E não passou de um amador em Pau Grande, até que Arati, ídolo do Botafogo, resolveu subir a serra para vê-lo jogar, impressionado, resolveu levá-lo a um teste no clube da estrela solitária. Teria pela frente um grande adversário, Nílton Santos, um dos maiores laterais-esquerdos do Brasil. Garrincha não quis saber, ignorou a presença de Nílton, driblou e humilhou o já consagrado beque lateral, ao descobrir quem era seu marcador na ocasião, não deu a mínima importância. Nílton Santos foi o primeiro João da vida de Garrincha.

Pelo Botafogo, tornou-se o maior ídolos de um clube lotado de grandes craques nas linhas de sua história, o Santos de Pelé impediu que Garrincha ganhasse mais títulos pelo Fogão, mesmo assim, conquistou dois troféus Roberto Gomes Pedrosa, em 1962 e 64, reconhecidos em 2010 como títulos brasileiros pela CBF. Campeão carioca em 1957, 61 e 61. Pela seleção brasileira, foi peça importante na conquista de 1958, e em 62, carregou o Brasil nas costas, sem Pelé, o demônio se tornou o principal jogador da equipe, assumiu a responsabilidade e trouxe a taça para casa. Ganhou duas Copas para o Brasil.

Foi num Botafogo x Vasco, como de costume, Garrincha destruira o seu marcador, e levara a estrela solitária a mais uma vitória, saía de campo, um repórter atrapalhou sua caminhada até o vestiário e perguntou-lhe: "Garrincha, você sabe o nome do marcador que você desmoralizou esta noite?", "Não, não sei o nome dele, não" respondeu Mané, "É o grande coronel" responde o repórter indignado, "Não quero saber se ele é coronel ou general. Pra mim é tudo João" finalizou o camisa sete e seguiu para o banho. A partir deste dia, quem marcasse Garrincha seria apelidado de João. 

Deixou o Botafogo em 1966, foi para o Corinthians, decepcionou. Decepcionaria em todos os clubes que atuasse até o fim de sua carreira, passou por tantos clubes, tem um currículo quase tão extenso quanto o de Túlio Maravilha. Aposentou-se em 23 de fevereiro de 1972, como atleta do Olaria, a Alegria do Povo, que arrastara multidões ao estádio alguns anos antes chegara ao seu fim, destruído pelo álcool.

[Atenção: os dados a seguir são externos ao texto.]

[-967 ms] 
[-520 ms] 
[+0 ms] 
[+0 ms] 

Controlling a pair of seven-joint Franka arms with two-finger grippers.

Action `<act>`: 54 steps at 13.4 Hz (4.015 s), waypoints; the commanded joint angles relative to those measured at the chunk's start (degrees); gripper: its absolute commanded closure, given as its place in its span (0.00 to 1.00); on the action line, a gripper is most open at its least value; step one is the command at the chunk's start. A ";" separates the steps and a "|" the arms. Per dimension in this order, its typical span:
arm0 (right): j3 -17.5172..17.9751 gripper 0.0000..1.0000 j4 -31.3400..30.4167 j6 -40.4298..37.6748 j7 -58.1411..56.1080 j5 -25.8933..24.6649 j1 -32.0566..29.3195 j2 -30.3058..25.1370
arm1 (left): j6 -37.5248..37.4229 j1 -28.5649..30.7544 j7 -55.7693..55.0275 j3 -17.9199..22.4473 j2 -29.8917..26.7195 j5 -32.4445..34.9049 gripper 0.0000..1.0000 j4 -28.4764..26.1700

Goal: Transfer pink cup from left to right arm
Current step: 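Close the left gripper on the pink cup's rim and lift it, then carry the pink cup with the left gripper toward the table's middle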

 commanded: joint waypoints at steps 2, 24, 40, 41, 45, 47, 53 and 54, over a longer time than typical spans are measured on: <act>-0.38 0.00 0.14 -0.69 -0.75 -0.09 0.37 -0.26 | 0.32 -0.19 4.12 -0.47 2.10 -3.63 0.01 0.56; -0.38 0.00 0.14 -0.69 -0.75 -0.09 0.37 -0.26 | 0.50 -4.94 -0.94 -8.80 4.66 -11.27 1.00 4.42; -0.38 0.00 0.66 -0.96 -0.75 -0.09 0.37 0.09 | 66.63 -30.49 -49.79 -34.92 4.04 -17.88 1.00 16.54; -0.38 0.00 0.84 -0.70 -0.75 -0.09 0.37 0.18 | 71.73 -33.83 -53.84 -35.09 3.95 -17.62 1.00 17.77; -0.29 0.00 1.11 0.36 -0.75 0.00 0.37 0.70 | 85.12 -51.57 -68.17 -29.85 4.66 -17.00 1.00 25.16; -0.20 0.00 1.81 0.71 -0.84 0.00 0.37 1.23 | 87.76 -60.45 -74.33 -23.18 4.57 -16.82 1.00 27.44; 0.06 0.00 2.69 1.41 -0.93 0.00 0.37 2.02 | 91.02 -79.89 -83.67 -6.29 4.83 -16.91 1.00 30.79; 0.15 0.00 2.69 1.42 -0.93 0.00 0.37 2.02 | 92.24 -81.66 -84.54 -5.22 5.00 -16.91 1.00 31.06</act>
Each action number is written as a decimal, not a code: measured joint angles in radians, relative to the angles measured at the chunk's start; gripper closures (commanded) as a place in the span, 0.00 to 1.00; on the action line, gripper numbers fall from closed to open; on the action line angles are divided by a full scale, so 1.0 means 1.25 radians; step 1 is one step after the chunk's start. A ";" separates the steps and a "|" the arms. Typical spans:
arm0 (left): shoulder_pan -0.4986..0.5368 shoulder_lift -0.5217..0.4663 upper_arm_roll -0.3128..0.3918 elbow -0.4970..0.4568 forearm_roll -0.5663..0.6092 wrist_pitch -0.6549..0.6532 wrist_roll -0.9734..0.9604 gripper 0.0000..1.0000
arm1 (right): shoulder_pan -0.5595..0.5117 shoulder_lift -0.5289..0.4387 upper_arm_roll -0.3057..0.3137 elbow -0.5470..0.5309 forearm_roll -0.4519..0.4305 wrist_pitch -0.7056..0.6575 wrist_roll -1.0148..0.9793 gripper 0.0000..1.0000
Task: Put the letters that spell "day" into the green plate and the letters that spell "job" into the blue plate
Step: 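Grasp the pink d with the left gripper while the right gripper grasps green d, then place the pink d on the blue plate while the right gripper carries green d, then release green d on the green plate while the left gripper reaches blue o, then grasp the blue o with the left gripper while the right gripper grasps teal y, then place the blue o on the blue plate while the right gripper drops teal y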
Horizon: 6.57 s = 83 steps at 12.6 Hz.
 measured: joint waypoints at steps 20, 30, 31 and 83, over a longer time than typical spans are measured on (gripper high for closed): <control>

Faleceu em 20 de janeiro de 1983, aos 49 anos, no Rio de Janeiro. Na Pau Grande, onde nasceu e se criou, descansa e descansará em paz até o fim dos tempos, em sua lápide, simples e que quase passa despercebida no cemitério onde jaz, o epitáfio colocado por sua família carrega somente seu nome, "Manuel Francisco dos Santos. Garrincha. Aqui jaz a Alegria do Povo".

Segue a homenagem que Carlos Drummond de Andrade prestou a Mané no dia de sua morte: "Se há deus que regula o futebol, esse deus é sobretudo irônico e farsante, e Garrincha foi um de seus delegados incumbidos de zombar de tudo e de todos, nos estádios. Mas como é também um deus cruel, tirou do estonteante Garrincha a faculdade de perceber sua condição de agente divino. Foi um pobre e pequeno mortal que ajudou um país inteiro a sublimar suas tristezas. O pior é que as tristezas voltam, e não há outro Garrincha disponível. Precisa-se de um novo, que nos alimente o sonho."